De nombreuses coutumes, traditions et même réflexes qui étaient utiles ou au moins tolérables pour la version sauvage de l'espèce seront inutiles, voire nuisibles, pour ses descendants civilisés, mais cela ne veut pas dire qu'ils disparaîtront tranquillement. Personne n'est chargé de mettre à jour ces comportements et, dans de nombreux cas, certains groupes ou individus continueront à en bénéficier.

Dans le cas particulier des chimpanzés de Gombe, l'hostilité envers les groupes rivaux, les patrouilles aux frontières, voire les homicides occasionnels (chimpicides ?) peuvent répartir les bandes de manière à maximiser les ressources alimentaires disponibles pour tous - ou il peut s'agir simplement d'un effet secondaire tolérable de la structure sociale qui assure l'unité interne de chaque bande.

L'évolution n'est pas consciente et ne se soucie pas du bien-être des individus. Si vous êtes un chimpanzé très intelligent, vous pouvez déplorer la guerre récurrente qui défigure la société chimpanzé, mais vous n'avez pas de mots pour la condamner.
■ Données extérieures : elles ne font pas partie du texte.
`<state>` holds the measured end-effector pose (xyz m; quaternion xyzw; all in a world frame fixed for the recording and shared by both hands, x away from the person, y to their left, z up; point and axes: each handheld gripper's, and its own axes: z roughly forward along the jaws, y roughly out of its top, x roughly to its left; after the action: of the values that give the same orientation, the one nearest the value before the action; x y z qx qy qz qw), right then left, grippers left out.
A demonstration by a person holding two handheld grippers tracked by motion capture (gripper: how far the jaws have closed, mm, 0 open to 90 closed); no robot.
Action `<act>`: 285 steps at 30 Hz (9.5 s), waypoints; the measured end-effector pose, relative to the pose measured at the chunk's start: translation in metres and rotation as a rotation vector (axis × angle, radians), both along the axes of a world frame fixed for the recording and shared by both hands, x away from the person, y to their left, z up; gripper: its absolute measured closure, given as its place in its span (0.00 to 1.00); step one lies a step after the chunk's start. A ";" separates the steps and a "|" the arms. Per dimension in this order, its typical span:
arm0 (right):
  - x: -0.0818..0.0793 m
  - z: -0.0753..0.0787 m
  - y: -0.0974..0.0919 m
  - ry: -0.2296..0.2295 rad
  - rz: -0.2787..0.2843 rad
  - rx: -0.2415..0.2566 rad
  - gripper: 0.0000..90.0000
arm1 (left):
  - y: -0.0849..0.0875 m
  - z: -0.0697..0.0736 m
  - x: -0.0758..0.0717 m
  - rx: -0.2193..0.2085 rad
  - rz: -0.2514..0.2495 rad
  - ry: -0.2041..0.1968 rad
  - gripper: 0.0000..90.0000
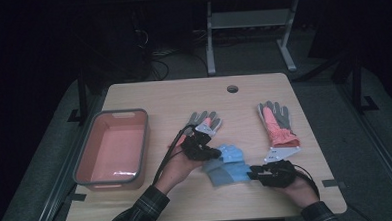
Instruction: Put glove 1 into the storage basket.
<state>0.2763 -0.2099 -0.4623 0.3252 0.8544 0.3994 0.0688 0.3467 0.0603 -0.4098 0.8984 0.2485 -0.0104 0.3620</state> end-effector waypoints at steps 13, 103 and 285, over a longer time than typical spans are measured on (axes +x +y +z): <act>0.013 -0.010 -0.023 -0.015 -0.128 -0.042 0.40 | -0.025 -0.007 -0.019 0.058 -0.040 0.027 0.98; 0.011 -0.019 -0.018 -0.066 -0.137 -0.081 0.15 | -0.015 -0.008 -0.016 0.076 -0.113 -0.016 0.82; 0.009 -0.012 -0.014 -0.047 -0.125 -0.109 0.35 | 0.090 0.000 -0.037 0.039 0.233 -0.066 0.21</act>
<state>0.2857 -0.2243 -0.4743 0.3643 0.8510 0.3547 0.1312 0.3096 0.1505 -0.4095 0.8700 0.3395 0.0661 0.3514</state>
Les anthropologues savent que les chasseurs-cueilleurs humains étaient généralement pris au piège de guerres territoriales similaires entre bandes voisines. On peut supposer qu'il s'agissait d'un moyen de survie pour le groupe à un moment donné dans un passé lointain, malgré le coût que cela représentait pour de nombreux individus. Cependant, les humains ont le langage et des cerveaux plus grands, et ils peuvent raisonner et parler pour sortir de leurs vieilles habitudes.

Nous sommes actuellement au cœur de ce processus. Nous y sommes depuis une centaine d'années, et nous ne sommes pas encore au bout de nos peines. Les chimpanzés sont piégés dans leurs horribles petites guerres, mais nous pourrons peut-être un jour échapper aux nôtres.